EXERCISE PROMPT> Tell how many lines in the data below contain "dark", using one number as the whole reply.

(Collected data)
*** Begin section ***
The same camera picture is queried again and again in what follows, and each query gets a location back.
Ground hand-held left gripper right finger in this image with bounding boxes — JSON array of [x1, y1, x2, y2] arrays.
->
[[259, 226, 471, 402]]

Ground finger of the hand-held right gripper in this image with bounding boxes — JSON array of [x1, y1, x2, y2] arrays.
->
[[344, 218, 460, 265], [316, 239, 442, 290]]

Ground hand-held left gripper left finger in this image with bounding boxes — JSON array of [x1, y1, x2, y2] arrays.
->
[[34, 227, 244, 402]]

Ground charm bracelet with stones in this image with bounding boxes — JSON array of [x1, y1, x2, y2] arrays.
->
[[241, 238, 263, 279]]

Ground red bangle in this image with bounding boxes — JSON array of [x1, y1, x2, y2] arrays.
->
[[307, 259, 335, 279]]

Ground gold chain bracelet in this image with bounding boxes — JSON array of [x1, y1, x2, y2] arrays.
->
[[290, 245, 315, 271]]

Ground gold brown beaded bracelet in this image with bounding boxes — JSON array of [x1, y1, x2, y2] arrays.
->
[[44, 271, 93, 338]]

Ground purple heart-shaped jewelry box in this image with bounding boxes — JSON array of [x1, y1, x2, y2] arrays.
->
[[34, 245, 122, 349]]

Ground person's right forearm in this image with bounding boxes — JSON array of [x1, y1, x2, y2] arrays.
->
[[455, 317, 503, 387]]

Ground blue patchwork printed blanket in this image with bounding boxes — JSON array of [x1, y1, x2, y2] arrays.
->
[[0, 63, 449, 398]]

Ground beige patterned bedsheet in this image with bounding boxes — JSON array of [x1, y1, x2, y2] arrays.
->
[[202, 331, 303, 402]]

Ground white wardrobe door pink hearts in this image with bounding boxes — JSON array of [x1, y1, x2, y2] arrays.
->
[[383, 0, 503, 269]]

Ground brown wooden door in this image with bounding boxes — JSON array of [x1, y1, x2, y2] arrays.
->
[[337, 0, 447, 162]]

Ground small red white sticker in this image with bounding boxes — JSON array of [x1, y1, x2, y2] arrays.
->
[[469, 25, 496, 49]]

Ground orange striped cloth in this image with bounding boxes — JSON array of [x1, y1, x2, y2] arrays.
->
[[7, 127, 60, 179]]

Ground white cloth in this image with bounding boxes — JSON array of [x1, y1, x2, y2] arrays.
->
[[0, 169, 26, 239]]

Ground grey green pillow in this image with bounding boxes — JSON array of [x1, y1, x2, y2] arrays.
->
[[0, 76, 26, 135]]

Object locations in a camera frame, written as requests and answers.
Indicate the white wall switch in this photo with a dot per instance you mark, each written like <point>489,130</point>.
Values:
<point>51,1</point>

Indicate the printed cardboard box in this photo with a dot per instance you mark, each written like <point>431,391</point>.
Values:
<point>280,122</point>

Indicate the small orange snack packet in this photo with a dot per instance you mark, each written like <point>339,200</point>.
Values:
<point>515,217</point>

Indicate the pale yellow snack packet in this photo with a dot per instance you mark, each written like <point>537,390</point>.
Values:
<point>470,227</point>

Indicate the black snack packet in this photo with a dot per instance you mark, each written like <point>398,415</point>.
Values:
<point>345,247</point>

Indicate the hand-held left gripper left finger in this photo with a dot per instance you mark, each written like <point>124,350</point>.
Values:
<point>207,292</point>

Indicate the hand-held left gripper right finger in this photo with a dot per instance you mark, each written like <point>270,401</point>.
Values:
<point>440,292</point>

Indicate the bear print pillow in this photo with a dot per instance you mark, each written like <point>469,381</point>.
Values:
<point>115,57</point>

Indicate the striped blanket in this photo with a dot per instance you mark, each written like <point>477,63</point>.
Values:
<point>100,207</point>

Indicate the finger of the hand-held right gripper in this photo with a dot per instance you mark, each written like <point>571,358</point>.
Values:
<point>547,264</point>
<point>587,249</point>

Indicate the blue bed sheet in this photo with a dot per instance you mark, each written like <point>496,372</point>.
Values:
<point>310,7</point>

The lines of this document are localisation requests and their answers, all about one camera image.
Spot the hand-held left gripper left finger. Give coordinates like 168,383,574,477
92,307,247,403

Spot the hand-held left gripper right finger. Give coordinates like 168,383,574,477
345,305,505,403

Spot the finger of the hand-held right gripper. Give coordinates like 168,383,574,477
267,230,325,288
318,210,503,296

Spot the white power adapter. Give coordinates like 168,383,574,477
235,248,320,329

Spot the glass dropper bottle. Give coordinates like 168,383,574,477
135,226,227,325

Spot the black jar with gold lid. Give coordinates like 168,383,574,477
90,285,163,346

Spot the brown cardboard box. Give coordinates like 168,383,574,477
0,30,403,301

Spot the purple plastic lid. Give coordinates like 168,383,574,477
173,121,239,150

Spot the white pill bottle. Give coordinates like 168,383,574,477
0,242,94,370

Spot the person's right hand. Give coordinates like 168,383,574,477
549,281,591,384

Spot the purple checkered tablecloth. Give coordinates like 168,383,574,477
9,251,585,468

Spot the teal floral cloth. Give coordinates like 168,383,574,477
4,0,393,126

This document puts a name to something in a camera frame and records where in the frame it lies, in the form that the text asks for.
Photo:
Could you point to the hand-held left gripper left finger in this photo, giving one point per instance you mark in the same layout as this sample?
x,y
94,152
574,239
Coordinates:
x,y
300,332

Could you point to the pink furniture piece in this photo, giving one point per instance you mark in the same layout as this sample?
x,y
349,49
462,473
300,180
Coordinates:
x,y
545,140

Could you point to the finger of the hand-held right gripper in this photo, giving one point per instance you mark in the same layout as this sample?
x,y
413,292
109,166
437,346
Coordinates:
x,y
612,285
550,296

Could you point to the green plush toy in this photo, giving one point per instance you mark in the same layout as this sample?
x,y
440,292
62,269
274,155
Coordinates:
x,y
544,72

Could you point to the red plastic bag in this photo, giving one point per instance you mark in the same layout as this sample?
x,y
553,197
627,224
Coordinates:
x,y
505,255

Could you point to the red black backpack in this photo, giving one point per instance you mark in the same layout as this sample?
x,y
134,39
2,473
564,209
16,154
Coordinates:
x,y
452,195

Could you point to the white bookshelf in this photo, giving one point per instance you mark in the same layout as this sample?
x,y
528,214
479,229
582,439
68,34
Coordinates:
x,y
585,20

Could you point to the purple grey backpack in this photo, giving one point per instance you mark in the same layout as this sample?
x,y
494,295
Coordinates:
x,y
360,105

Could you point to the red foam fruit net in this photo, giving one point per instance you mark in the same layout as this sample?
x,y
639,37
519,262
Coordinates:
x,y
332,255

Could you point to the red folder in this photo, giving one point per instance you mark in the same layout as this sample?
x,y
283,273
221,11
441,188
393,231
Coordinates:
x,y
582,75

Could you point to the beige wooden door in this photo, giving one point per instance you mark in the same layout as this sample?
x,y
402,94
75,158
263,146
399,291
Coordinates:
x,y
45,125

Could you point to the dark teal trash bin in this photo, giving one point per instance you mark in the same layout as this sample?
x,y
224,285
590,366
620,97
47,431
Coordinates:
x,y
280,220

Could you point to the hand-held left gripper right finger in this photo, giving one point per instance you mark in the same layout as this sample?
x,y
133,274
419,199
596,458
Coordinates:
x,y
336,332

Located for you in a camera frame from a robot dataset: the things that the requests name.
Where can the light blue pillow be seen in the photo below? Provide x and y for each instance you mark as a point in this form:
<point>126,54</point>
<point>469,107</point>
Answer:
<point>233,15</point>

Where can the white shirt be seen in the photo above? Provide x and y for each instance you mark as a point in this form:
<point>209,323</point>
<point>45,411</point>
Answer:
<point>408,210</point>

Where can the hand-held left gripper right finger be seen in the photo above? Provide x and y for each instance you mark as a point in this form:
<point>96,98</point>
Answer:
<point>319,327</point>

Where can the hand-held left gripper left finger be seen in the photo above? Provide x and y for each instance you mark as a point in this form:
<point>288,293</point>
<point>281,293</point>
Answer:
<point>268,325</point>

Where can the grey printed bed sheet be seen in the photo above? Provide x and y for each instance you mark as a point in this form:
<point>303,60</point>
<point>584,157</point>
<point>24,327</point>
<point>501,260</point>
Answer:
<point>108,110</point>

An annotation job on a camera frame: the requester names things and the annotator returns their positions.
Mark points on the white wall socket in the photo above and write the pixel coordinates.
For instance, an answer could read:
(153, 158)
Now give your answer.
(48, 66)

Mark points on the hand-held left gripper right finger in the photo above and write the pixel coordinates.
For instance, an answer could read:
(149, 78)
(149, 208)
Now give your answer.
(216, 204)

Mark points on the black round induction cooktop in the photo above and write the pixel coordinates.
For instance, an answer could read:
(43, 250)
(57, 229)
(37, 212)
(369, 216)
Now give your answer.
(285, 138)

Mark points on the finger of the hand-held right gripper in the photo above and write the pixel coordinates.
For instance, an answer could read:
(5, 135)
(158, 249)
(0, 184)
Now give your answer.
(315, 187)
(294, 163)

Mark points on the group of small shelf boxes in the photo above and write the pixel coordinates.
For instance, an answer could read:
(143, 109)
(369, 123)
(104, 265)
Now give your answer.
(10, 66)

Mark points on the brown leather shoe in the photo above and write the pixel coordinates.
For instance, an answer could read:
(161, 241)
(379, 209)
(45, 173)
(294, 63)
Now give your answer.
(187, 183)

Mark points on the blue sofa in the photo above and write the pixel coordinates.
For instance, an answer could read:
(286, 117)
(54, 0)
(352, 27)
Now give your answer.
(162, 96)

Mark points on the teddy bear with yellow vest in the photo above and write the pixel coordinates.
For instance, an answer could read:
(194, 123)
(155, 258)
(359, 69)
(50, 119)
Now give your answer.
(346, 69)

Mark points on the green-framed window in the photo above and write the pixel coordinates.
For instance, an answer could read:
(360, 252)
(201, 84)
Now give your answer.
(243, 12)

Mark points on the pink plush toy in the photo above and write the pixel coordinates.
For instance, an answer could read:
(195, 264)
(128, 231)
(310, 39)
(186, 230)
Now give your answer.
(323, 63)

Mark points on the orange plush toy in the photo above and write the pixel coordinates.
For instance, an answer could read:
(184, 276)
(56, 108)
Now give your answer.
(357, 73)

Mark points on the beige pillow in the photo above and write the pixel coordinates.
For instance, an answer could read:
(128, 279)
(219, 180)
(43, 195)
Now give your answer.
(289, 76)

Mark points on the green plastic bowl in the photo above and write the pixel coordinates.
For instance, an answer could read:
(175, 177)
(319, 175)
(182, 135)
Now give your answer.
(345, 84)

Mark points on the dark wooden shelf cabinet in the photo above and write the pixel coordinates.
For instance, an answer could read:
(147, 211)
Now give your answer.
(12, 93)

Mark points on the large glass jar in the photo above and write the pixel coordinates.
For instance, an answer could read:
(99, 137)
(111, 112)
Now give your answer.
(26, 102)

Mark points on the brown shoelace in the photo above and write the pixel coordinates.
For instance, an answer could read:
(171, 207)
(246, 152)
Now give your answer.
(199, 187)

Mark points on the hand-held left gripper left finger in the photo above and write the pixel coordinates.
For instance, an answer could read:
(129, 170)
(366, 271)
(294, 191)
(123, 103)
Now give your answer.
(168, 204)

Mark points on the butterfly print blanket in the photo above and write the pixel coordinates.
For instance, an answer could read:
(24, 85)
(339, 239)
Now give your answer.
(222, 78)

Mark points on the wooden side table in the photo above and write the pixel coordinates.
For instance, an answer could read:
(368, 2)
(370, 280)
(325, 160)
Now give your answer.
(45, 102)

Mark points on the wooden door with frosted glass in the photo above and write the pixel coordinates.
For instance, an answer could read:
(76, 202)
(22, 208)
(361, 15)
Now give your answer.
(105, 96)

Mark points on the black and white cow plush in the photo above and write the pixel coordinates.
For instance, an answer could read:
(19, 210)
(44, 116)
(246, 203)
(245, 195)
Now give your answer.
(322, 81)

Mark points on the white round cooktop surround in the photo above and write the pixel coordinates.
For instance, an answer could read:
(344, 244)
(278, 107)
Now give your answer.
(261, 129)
*** End section ***
REPLY TO THE EXERCISE> 2